[[ RECORDS TO PROCESS, beginning ]]

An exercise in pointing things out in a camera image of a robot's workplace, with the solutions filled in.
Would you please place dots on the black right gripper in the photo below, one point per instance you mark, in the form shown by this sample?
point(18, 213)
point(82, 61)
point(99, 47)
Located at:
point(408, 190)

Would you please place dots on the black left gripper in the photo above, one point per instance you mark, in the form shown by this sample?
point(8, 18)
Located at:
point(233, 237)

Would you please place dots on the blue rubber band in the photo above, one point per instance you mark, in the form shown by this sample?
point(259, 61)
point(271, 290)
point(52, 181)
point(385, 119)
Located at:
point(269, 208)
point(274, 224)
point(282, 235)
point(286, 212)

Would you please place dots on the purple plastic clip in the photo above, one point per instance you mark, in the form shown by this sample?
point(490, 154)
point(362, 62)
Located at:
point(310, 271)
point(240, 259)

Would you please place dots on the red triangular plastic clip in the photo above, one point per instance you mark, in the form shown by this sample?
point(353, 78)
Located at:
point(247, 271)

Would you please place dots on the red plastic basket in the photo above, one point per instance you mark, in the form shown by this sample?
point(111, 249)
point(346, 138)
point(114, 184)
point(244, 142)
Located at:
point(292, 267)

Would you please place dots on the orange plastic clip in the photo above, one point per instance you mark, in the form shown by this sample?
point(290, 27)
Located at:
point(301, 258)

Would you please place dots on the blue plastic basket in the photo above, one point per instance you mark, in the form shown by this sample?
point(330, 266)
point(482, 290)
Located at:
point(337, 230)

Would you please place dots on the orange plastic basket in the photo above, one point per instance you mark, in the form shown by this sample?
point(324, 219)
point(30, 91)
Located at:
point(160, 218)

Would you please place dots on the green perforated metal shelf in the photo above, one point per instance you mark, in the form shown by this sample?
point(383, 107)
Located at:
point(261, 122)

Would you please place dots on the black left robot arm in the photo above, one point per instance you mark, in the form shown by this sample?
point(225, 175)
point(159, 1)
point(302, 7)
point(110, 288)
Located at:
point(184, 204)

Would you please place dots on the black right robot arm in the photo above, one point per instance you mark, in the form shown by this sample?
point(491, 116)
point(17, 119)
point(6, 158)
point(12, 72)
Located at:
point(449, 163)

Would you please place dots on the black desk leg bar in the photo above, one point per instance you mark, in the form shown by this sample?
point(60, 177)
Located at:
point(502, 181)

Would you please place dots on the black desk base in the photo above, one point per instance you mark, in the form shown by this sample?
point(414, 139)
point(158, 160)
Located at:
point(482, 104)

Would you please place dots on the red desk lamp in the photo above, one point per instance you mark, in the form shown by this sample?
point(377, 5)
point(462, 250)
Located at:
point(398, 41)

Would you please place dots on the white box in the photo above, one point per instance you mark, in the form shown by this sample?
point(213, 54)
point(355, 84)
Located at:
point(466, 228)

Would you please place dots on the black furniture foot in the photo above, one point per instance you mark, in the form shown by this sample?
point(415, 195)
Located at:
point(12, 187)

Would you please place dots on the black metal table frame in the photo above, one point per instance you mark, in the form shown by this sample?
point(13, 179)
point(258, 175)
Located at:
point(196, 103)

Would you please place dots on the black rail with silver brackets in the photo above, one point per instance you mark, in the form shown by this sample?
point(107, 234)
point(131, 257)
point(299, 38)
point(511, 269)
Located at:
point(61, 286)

[[ RECORDS TO PROCESS, end ]]

EXERCISE BRIEF:
In full and without error, retype the entries above.

RESULT:
An exercise in pointing things out in a camera image of a robot's workplace, with the solutions filled in.
Would you please place dots on the black right gripper in the photo below, one point per instance you mark, in the form shown by this sample?
point(18, 213)
point(82, 61)
point(99, 47)
Located at:
point(408, 190)

Would you please place dots on the black left gripper in the photo above, one point per instance you mark, in the form shown by this sample?
point(8, 18)
Located at:
point(233, 237)

Would you please place dots on the blue rubber band in the photo above, one point per instance you mark, in the form shown by this sample?
point(259, 61)
point(271, 290)
point(52, 181)
point(385, 119)
Located at:
point(269, 208)
point(274, 224)
point(282, 235)
point(286, 212)

Would you please place dots on the purple plastic clip in the photo above, one point per instance you mark, in the form shown by this sample?
point(490, 154)
point(362, 62)
Located at:
point(310, 271)
point(240, 259)

Would you please place dots on the red triangular plastic clip in the photo above, one point per instance you mark, in the form shown by this sample?
point(353, 78)
Located at:
point(247, 271)

Would you please place dots on the red plastic basket in the photo above, one point per instance you mark, in the form shown by this sample?
point(111, 249)
point(346, 138)
point(114, 184)
point(244, 142)
Located at:
point(292, 267)

Would you please place dots on the orange plastic clip in the photo above, one point per instance you mark, in the form shown by this sample?
point(290, 27)
Located at:
point(301, 258)

Would you please place dots on the blue plastic basket in the photo above, one point per instance you mark, in the form shown by this sample?
point(330, 266)
point(482, 290)
Located at:
point(337, 230)

Would you please place dots on the orange plastic basket in the photo above, one point per instance you mark, in the form shown by this sample?
point(324, 219)
point(30, 91)
Located at:
point(160, 218)

Would you please place dots on the green perforated metal shelf in the photo above, one point per instance you mark, in the form shown by this sample?
point(383, 107)
Located at:
point(261, 122)

Would you please place dots on the black left robot arm in the photo above, one point per instance you mark, in the form shown by this sample?
point(225, 175)
point(159, 1)
point(302, 7)
point(110, 288)
Located at:
point(184, 204)

Would you please place dots on the black right robot arm in the photo above, one point per instance you mark, in the form shown by this sample?
point(491, 116)
point(17, 119)
point(6, 158)
point(12, 72)
Located at:
point(449, 163)

Would you please place dots on the black desk leg bar in the photo above, one point per instance you mark, in the form shown by this sample?
point(60, 177)
Located at:
point(502, 181)

Would you please place dots on the black desk base in the photo above, one point per instance you mark, in the form shown by this sample?
point(414, 139)
point(158, 160)
Located at:
point(482, 104)

Would you please place dots on the red desk lamp in the photo above, one point per instance you mark, in the form shown by this sample?
point(377, 5)
point(462, 250)
Located at:
point(398, 41)

Would you please place dots on the white box in the photo above, one point per instance you mark, in the form shown by this sample?
point(213, 54)
point(355, 84)
Located at:
point(466, 228)

Would you please place dots on the black furniture foot in the photo above, one point per instance you mark, in the form shown by this sample?
point(415, 195)
Located at:
point(12, 187)

Would you please place dots on the black metal table frame in the photo above, one point per instance you mark, in the form shown by this sample?
point(13, 179)
point(258, 175)
Located at:
point(196, 103)

Would you please place dots on the black rail with silver brackets in the photo above, one point per instance you mark, in the form shown by this sample?
point(107, 234)
point(131, 257)
point(299, 38)
point(511, 269)
Located at:
point(61, 286)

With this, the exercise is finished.